Sometimes I was bored out of my mind. I swear the time monitor bell person FORGOT to check the clock on numerous occasions. But then, I caught myself thinking, “So? Where do you need to be?” The answer is nowhere but there. Hell, I can’t even get a text message. There is no “to do.” I am much a “to do”-er than a “to be”-er so I had to sink into this thought A LOT, really by force of the situation. You get to observe a lot. I realized how dense silence is, how varied breath can sound from other beings, how people’s elbows or necks or arms creaked, including my knees. Sometimes the time flew by, as I would be deep into a thought or I notion that would keep thinking, and thinking, and thinking about. This was a nice escape in some ways. There are rare times we can spend 5 hours thinking about one topic. My mind seems to be pretty decent at this, and I suppose it’s unique that I’m not ping-ponging around thoughts constantly. One time I decided I would think about my foot, and for an hour, I thought about my foot and how big and weird it was. Also, I have a few little blond hairs on one of my toes. I thought about Orlando, AI, the analogy of us all bobbing around the surface of the “ocean,” so afraid to dive deep even though the water can be calmer within.

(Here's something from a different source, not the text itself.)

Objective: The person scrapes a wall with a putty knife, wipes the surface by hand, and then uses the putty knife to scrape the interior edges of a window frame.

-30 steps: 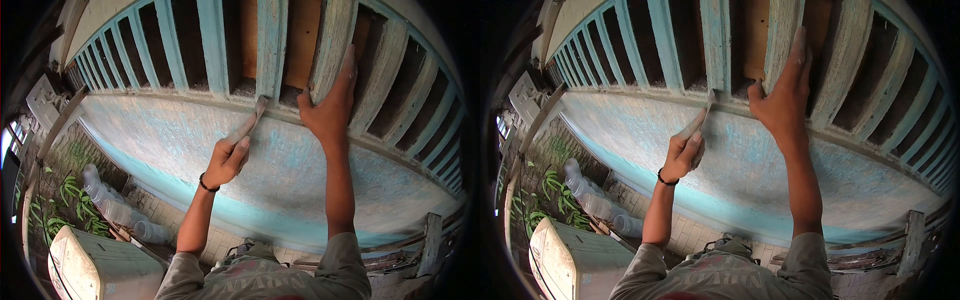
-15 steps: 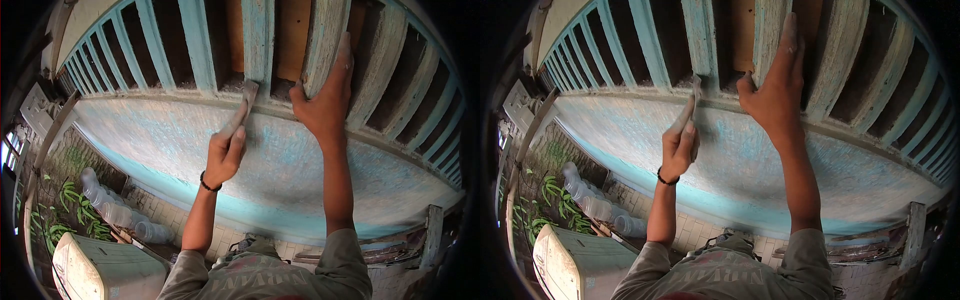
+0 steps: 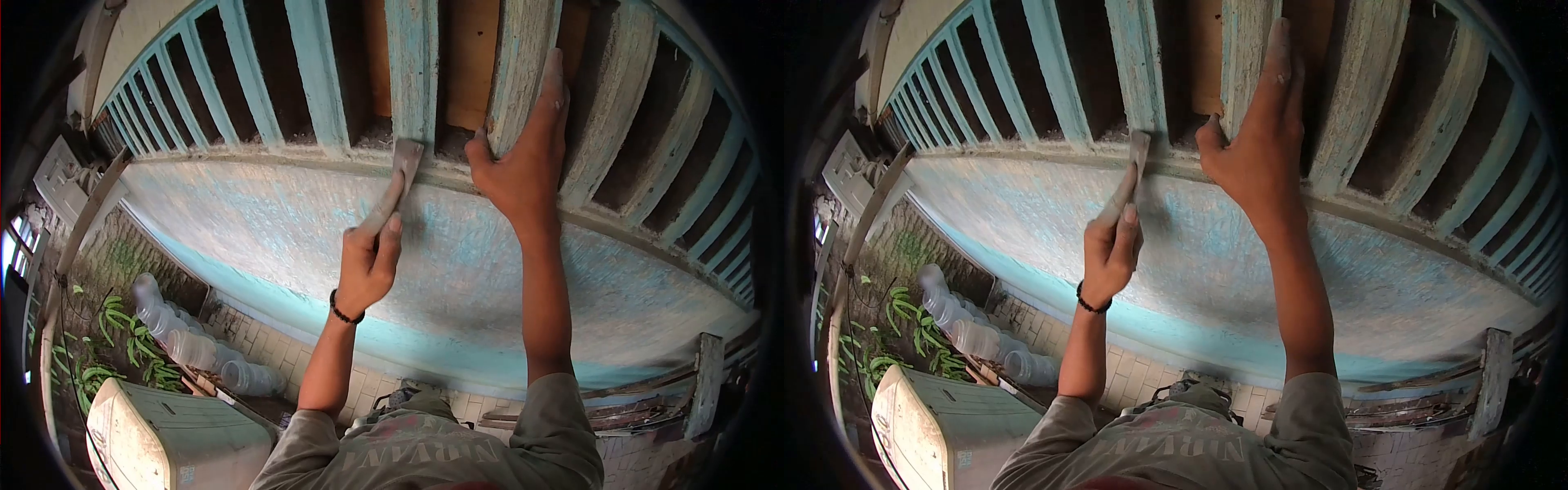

It can be a bit painful to sit so long, and many people told me about this. I shifted around here and there, wondering how 72-year-old Robert or whomever across from me was hanging in his perfectly poised lotus position pretty much till sundown. I was a wimpy whippersnapper, apparently. One hard practice was 30 minutes of direct eye contact with a fellow participant. (This was the one case where eye contact was permitted.) When was the last time you looked at the eyeball of a stranger for that long, with a neutral, disengaged face? I almost laughed at one point. My partner just stayed there, peering through me, unperturbed and uninterested like a corpse with an open eye. You eventually forget a full human is in front of you, looking back in the abyss of your pupil.
This was not fun nor exciting experience, but it was good to kick in the butt that pushed discipline, quietude, appreciation for detail, and respect for barren, stripped-down reflection. Recommended.